When your home’s value rises, you have more equity, which is a good thing. When it sinks, you have less equity—and it might be an indication that the housing market and the economy in general is headed for choppy waters, which is a bad thing. Both of those scenarios assume that home values will change steadily over time—but what happens if your home’s value drops or rises sharply and suddenly?
Right now property values are pretty high, and have been rising steadily for years. But as anyone who was alive in 2008 can tell you, home prices can plummet overnight. If your home’s value goes up or down very rapidly, there are a few steps you should take to protect your investment and your property.
What to do if your property value goes up sharply
If you wake up one morning and find that your house has jumped in value, you automatically have a huge benefit: more equity. You literally own more of your house than you did a short time ago, just because the ratio between what you owe on your mortgage and what you could get if you sold the place has gotten bigger.
But don’t just take the win—there’s more you can do to really take advantage of the situation:
Have the house appraised. When you took out your loan to buy the house, everything was based on the appraised value of the place. If the house is now worth dramatically more, you have an opportunity to get rid of private mortgage insurance (PMI) if you have it, or refinance to a better rate (if rates are, in fact, lower than when you initially took out the loan). To do either of those things, you’ll need to have the place appraised to make the increase in value official—not a self-appraisal, but paying for a real appraisal. That relatively small cost might be well worth it if you save yourself thousands (or more) in PMI and interest.
Consider selling. A house isn’t just an investment, it’s where you live—but people sell their homes every eight years or so, on average, so if your home is suddenly worth a lot more, it’s worth asking yourself if the time is right. Selling your house can give you a nice payout by liquidating all that equity, after all.
Consider a HELOC. A home equity line of credit (HELOC) is a loan made against your home’s equity, so waking up with more of that equity means you can get a larger HELOC to work with. You can use that HELOC money to make improvements to the house at a relatively low cost in terms of interest, which can lead to even higher home value and even more equity, so this could be a golden opportunity to renovate, repair, and refresh your property.
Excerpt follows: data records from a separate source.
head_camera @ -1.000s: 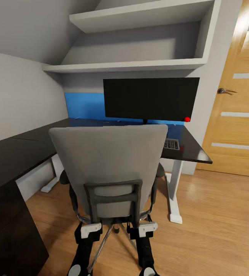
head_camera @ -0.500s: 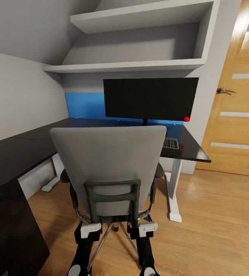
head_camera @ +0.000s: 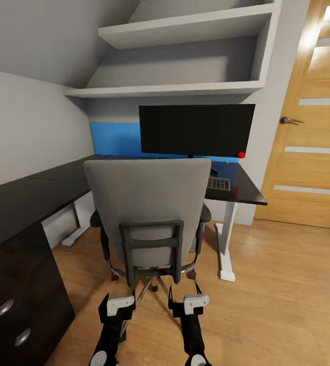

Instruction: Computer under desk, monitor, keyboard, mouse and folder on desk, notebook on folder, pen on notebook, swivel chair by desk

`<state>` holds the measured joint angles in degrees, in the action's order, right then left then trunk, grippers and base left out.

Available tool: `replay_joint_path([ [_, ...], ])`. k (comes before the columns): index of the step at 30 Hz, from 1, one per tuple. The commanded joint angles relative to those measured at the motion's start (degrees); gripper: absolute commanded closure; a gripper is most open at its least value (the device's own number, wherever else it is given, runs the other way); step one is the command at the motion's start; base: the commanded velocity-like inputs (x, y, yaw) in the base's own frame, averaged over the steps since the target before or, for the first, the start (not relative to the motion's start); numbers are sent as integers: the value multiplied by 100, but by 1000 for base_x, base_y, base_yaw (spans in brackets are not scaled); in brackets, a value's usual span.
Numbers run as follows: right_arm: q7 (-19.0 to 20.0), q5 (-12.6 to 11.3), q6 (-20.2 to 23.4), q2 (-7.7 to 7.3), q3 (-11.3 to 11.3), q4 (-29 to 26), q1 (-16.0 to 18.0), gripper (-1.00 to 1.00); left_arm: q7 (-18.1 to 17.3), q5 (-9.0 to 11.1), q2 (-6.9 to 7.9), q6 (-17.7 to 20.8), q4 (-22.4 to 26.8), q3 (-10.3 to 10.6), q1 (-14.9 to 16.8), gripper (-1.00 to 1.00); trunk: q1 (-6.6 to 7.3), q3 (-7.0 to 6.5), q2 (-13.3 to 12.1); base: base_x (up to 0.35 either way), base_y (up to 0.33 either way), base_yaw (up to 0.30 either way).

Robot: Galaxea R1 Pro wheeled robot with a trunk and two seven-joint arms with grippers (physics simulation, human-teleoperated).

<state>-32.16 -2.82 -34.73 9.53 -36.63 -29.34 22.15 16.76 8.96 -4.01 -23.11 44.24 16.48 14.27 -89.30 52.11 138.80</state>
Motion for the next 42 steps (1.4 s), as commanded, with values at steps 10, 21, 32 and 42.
replay_joint_path([
  [10,-39,-33,-16,-7,-46,7,8,-100,22,61,5,-27,-3,31,5,-100,4,5,3,-268,0,0],
  [21,-41,-34,-32,-20,-44,7,1,-100,28,66,11,-34,-48,29,5,-100,4,5,3,-128,0,0],
  [32,-50,-41,-46,-48,-33,20,0,-100,37,70,31,-44,-63,3,5,-100,4,5,3,-10,0,0],
  [42,-52,-64,-216,-295,-17,442,0,-100,48,79,224,-39,-66,-33,5,-100,4,5,3,-1,0,0],
])
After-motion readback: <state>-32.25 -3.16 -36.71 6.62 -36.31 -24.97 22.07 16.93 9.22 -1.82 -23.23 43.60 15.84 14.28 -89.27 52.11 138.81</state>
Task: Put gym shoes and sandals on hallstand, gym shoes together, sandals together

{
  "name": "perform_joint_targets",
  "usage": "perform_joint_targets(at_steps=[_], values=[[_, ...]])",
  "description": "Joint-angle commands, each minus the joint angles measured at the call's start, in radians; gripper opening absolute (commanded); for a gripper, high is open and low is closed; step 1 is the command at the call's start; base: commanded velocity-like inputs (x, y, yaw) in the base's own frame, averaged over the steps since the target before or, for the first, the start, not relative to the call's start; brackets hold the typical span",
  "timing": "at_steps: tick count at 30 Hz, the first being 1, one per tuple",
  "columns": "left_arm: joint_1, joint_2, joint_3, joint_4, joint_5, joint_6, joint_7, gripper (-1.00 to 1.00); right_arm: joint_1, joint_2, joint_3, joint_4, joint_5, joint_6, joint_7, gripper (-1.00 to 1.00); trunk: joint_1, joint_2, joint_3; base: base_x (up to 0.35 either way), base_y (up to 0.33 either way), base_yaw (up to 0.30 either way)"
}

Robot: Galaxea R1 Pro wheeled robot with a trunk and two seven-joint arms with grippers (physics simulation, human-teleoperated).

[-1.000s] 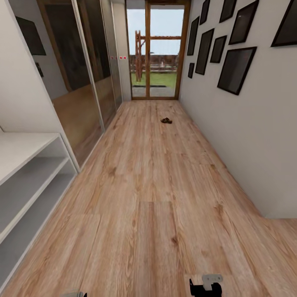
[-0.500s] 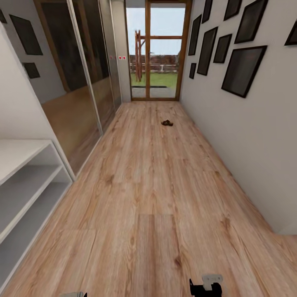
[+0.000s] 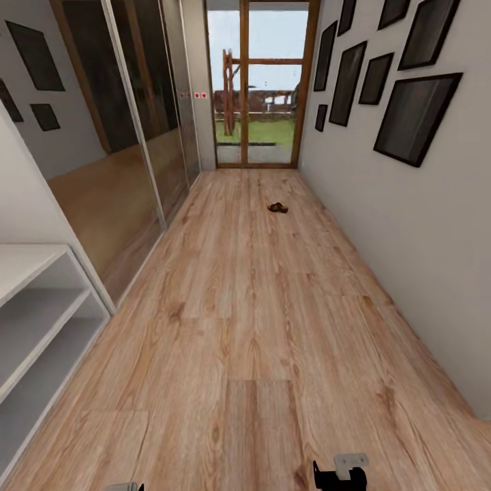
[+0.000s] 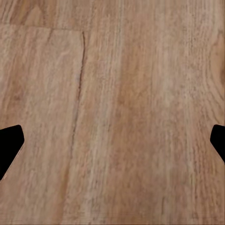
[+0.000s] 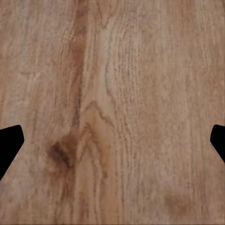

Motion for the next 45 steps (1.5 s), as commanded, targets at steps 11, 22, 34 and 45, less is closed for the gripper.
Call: perform_joint_targets(at_steps=[11, 22, 34, 45], values=[[0.0, 0.0, 0.007, 0.001, 0.005, -0.001, -0.01, 1.0, 0.0, 0.0, -0.007, 0.001, 0.011, -0.003, -0.005, 1.0, 0.0, 0.0, -0.001, 0.338, 0.0, 0.0], [0.0, 0.0, 0.007, 0.001, 0.005, -0.001, -0.01, 1.0, 0.0, 0.0, -0.007, 0.001, 0.011, -0.003, -0.005, 1.0, 0.0, 0.0, -0.001, 0.339, 0.0, 0.0], [0.0, 0.0, 0.007, 0.001, 0.005, -0.001, -0.01, 1.0, 0.0, 0.0, -0.007, 0.001, 0.011, -0.003, -0.004, 1.0, 0.0, 0.0, -0.001, 0.339, 0.0, 0.0], [0.011, 0.01, 0.011, 0.01, 0.008, -0.012, -0.003, 1.0, 0.0, 0.003, -0.008, 0.001, 0.011, -0.004, -0.005, 1.0, 0.0, 0.0, -0.001, 0.277, 0.0, 0.0]])
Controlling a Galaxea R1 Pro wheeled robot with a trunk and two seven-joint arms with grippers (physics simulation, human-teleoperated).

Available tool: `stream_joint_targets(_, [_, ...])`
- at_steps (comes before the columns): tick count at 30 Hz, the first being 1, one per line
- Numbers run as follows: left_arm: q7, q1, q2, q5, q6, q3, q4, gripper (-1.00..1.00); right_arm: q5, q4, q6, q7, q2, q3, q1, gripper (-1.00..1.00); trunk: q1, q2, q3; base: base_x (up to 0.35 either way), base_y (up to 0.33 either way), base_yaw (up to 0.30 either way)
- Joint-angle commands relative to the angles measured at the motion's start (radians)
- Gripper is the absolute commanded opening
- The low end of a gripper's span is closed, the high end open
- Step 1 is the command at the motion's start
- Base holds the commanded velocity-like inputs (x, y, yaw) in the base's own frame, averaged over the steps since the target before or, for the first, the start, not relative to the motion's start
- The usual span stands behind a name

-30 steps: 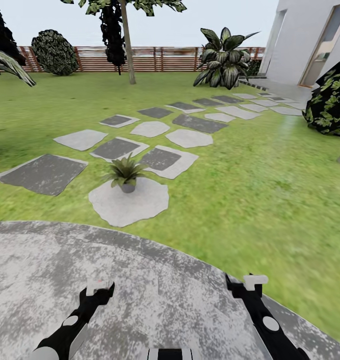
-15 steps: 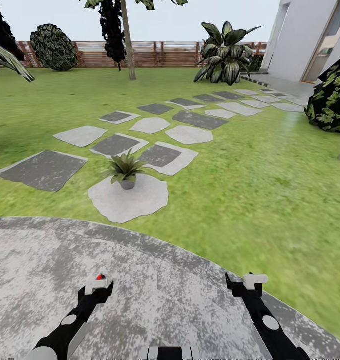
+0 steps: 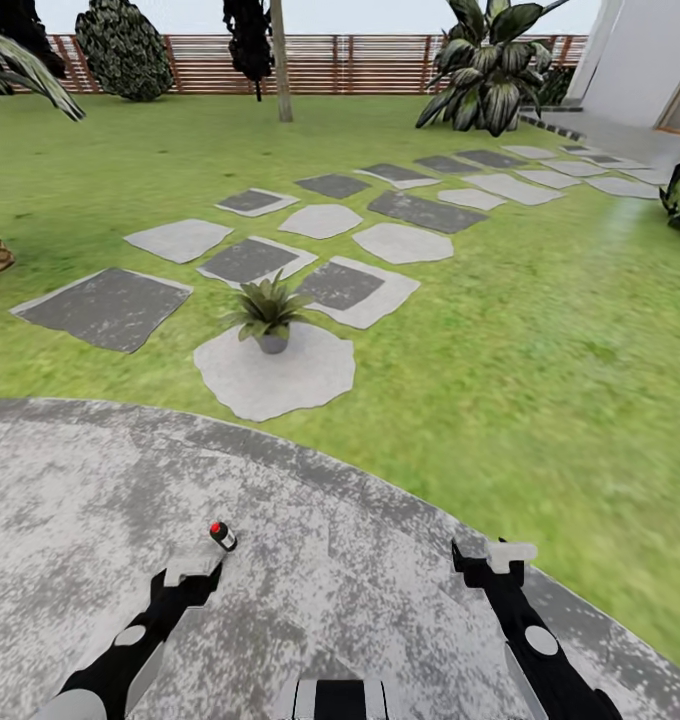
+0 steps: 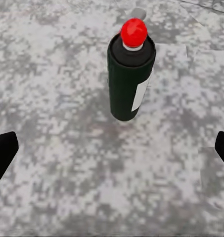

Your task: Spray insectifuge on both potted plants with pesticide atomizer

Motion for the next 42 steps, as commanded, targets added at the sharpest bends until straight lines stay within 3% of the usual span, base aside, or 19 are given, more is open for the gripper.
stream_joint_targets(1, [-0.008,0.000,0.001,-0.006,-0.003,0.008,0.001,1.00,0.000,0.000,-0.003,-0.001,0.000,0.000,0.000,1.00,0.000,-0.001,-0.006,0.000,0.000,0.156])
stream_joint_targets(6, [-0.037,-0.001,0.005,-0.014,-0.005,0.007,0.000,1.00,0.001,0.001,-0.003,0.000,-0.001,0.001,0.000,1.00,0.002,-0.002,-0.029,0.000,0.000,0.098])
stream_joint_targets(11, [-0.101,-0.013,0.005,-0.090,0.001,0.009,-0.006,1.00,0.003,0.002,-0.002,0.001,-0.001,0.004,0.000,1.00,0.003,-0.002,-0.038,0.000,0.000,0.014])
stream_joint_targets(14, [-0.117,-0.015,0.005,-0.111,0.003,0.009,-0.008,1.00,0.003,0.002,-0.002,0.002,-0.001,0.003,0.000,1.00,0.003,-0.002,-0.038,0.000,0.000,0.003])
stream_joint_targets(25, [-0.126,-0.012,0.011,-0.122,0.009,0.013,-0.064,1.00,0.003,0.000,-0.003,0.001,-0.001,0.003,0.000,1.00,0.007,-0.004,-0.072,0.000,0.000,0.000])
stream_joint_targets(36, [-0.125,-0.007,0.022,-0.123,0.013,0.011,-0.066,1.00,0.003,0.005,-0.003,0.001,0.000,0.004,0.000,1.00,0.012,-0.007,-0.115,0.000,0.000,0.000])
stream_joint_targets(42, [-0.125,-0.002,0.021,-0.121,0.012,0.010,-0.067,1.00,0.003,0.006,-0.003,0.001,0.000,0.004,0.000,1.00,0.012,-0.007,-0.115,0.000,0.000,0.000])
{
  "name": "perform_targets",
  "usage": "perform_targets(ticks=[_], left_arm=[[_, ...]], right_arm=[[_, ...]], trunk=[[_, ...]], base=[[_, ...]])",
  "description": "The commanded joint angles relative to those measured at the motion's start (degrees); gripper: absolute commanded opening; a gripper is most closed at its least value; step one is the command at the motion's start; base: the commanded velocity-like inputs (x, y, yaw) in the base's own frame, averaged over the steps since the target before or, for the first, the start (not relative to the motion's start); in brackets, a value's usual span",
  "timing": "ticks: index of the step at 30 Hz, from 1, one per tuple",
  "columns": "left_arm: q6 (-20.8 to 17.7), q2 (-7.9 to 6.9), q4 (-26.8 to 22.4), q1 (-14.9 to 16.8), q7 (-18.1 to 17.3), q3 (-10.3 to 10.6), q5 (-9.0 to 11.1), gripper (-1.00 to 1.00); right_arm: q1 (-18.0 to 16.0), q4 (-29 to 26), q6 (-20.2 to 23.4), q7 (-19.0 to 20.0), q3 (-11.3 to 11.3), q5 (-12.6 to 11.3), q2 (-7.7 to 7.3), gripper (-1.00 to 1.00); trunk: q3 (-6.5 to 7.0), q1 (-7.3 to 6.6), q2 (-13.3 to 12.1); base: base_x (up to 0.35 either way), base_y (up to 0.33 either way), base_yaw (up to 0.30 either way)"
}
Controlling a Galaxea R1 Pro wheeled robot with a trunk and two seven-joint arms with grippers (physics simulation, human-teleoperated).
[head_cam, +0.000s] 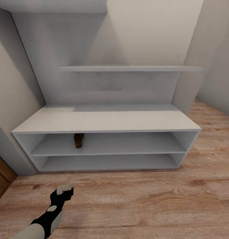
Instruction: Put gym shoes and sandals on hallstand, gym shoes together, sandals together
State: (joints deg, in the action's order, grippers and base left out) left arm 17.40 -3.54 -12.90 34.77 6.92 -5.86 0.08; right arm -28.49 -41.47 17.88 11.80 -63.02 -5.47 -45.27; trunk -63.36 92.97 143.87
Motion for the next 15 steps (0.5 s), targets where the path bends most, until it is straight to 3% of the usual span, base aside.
perform_targets(ticks=[1, 15], left_arm=[[0.2, 0.02, 0.1, 0.0, 0.0, -0.2, 0.0, 1.00], [0.3, 0.11, 0.1, 0.0, 0.0, -0.1, 0.0, 1.00]], right_arm=[[-0.1, -0.1, 0.4, 0.1, -0.2, -0.6, 0.01, -1.00], [-0.1, -0.1, 0.4, 0.1, -0.3, -0.6, 0.01, -1.00]], trunk=[[-0.05, -0.04, 0.0], [-0.05, -0.04, 0.0]], base=[[-0.224, -0.010, 0.000], [-0.265, -0.198, 0.000]])
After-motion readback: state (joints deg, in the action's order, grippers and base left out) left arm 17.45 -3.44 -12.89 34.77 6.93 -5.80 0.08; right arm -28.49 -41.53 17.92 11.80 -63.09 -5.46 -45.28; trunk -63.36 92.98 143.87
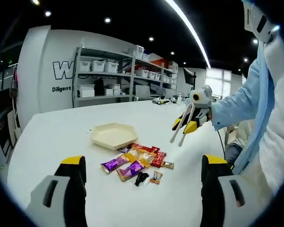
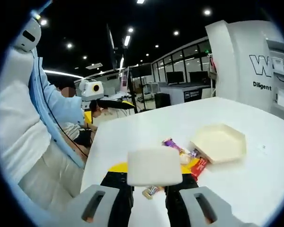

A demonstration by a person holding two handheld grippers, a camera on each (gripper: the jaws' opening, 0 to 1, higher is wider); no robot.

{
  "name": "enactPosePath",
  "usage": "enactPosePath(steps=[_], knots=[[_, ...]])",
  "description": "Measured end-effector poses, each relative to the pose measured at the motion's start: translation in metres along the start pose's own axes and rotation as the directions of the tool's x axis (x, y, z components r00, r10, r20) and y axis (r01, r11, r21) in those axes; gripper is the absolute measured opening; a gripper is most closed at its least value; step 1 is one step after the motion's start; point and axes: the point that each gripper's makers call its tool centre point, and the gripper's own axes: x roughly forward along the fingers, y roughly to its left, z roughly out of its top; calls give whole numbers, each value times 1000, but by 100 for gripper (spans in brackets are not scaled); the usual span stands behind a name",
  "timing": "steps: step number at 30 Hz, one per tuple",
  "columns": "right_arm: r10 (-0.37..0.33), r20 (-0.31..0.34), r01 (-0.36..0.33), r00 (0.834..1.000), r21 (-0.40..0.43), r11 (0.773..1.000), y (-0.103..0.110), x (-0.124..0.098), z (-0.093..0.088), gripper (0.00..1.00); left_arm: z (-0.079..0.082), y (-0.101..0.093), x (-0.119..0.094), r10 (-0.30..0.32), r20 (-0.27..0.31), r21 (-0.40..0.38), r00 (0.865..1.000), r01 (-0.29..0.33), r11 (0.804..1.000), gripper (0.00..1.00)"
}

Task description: Place the target food into the container with the food tongs after gripping and lifting it, then release it inside without dropping or visibly crushing the food.

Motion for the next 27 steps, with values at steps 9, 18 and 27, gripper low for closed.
enactPosePath(steps=[9, 18, 27], knots=[[7, -16, -7, 1000, -21, 1000, -8, 12, -5, 18, 7, 2, -1, 10, 5, 9, 1000, -10, 1000, 98], [21, -80, -29, 997, -90, 995, -17, 22, -19, 18, 10, 4, -3, 7, 3, 18, 1000, -7, 1000, 97], [40, -135, -56, 990, -121, 991, -23, 26, -33, 18, 12, 3, -7, 10, -2, 20, 1000, -10, 1000, 97]])
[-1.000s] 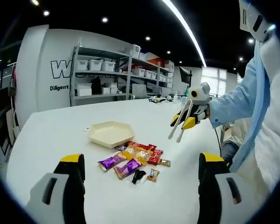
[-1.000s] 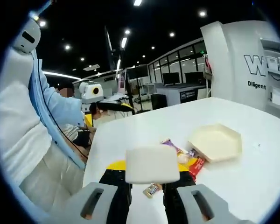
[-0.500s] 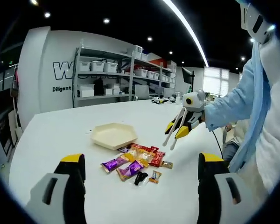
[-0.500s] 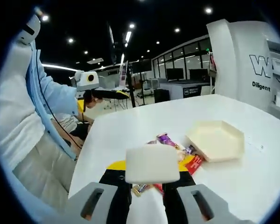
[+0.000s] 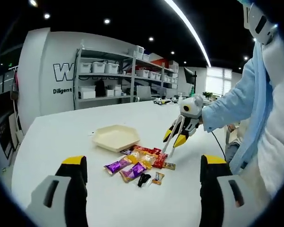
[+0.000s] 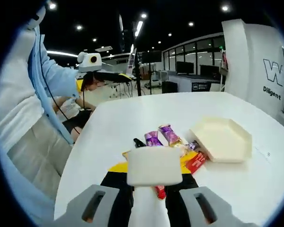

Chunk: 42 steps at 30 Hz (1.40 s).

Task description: Place the target food into the container with the food tongs after gripping and lifting it, then release it inside without dropping or visibly crushing the food.

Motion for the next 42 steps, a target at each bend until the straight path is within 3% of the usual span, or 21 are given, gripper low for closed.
enactPosePath(steps=[16, 20, 28, 33, 42], knots=[[56, -81, -66, 995, -125, 990, -8, 21, -5, 18, 4, -2, -7, 13, 3, 10, 1000, -13, 1000, 95], [92, -132, -116, 987, -185, 976, -4, 24, -7, 19, 4, 1, -10, 17, 3, 10, 1000, -17, 1000, 95], [130, -198, -175, 971, -227, 958, -5, 28, -14, 19, 4, 3, -12, 15, 4, 6, 1000, -15, 1000, 94], [157, -261, -227, 952, -262, 938, -1, 31, -22, 19, 3, 2, -12, 11, -1, 3, 1000, -11, 1000, 94], [134, -239, -191, 962, -231, 954, -1, 31, -20, 16, 3, 2, -13, 12, 1, 6, 1000, -12, 1000, 93]])
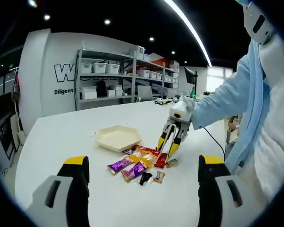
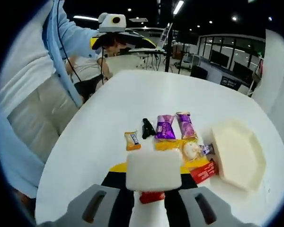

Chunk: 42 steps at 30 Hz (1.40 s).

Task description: Place the target food into the container with the food tongs after gripping and lifting it, then release it inside without dropping or visibly crushing the food.

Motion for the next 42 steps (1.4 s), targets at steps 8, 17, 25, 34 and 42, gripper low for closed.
enactPosePath(steps=[8, 17, 25, 34, 42], knots=[[-13, 20, 12, 1000, 29, 1000, 5, -5, 3, 16, 1, 1, 5, -10, 2, -2, 1000, 10, 1000, 92], [-21, 52, 19, 998, 35, 999, 4, -11, 16, 15, 0, 1, 7, -18, -3, 1, 1000, 18, 1000, 92], [-31, 53, 29, 998, 40, 999, 0, -10, 19, 15, 3, 4, 9, -17, 8, 5, 1000, 17, 1000, 93], [-53, 79, 49, 995, 58, 997, -9, -16, 29, 15, 8, 8, 7, -20, 19, 9, 1000, 20, 1000, 94], [-95, 98, 89, 991, 69, 994, -27, -28, 38, 16, 9, 12, 5, -21, 19, 14, 1000, 20, 1000, 95]])
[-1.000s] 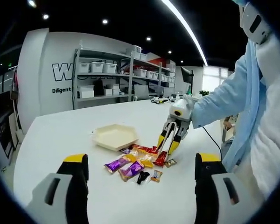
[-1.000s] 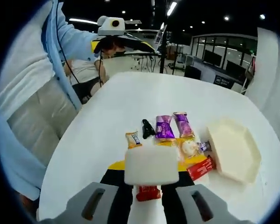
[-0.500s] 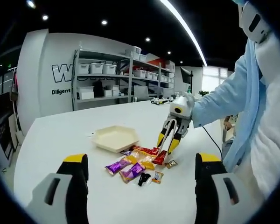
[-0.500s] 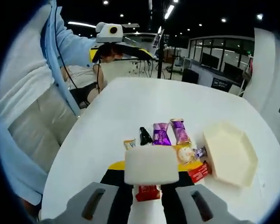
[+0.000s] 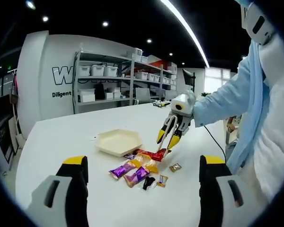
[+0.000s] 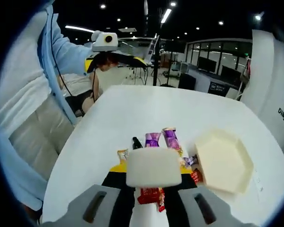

What to do if your property value goes down sharply
The opposite scenario is waking up one day to discover your home is worth considerably less than it was yesterday. This is not the time to panic, however—it’s the time to consider some thoughtful moves that can protect your finances and your home:
Appeal your property tax assessment. Your local government assesses the value of your home in order to set the amount of tax you have to pay on the property. If your property was last assessed at the high tide of its value, it might be worth it to file an appeal to get your assessment, and thus your tax bill, lowered. The procedure will vary depending on where you live, but it could mean significant savings.
Contact your insurance. Another reason to get a fresh appraisal on your home is your homeowners insurance, which is based in part on your home’s value and the estimated rebuilding costs. If that value has dropped, you might be able to lower the amount of coverage, and thus the premiums that you’re paying for that coverage.
Prepare for HELOC changes. If you already have a home equity line of credit on your house, it was based on your home’s old valuation. If your lender notices that your house is now worth significantly less, they might freeze or reduce your HELOC. You still have to repay anything you’ve borrowed from the HELOC, but you might lose access to any remaining funds. It might make sense to move some money out of your HELOC if you know you’re going to need it soon.
Consider refinancing. If the shift in your home’s value has pushed you into negative equity territory (meaning you owe more on your mortgage than the house is currently worth), you can consider a refinance to balance things out. This can be tricky depending on current interest rates and your lender’s willingness to work something out, but it’s something worth considering the moment you notice the sudden change in your home’s value—and it’s certainly worth a call to your lender to see what makes sense.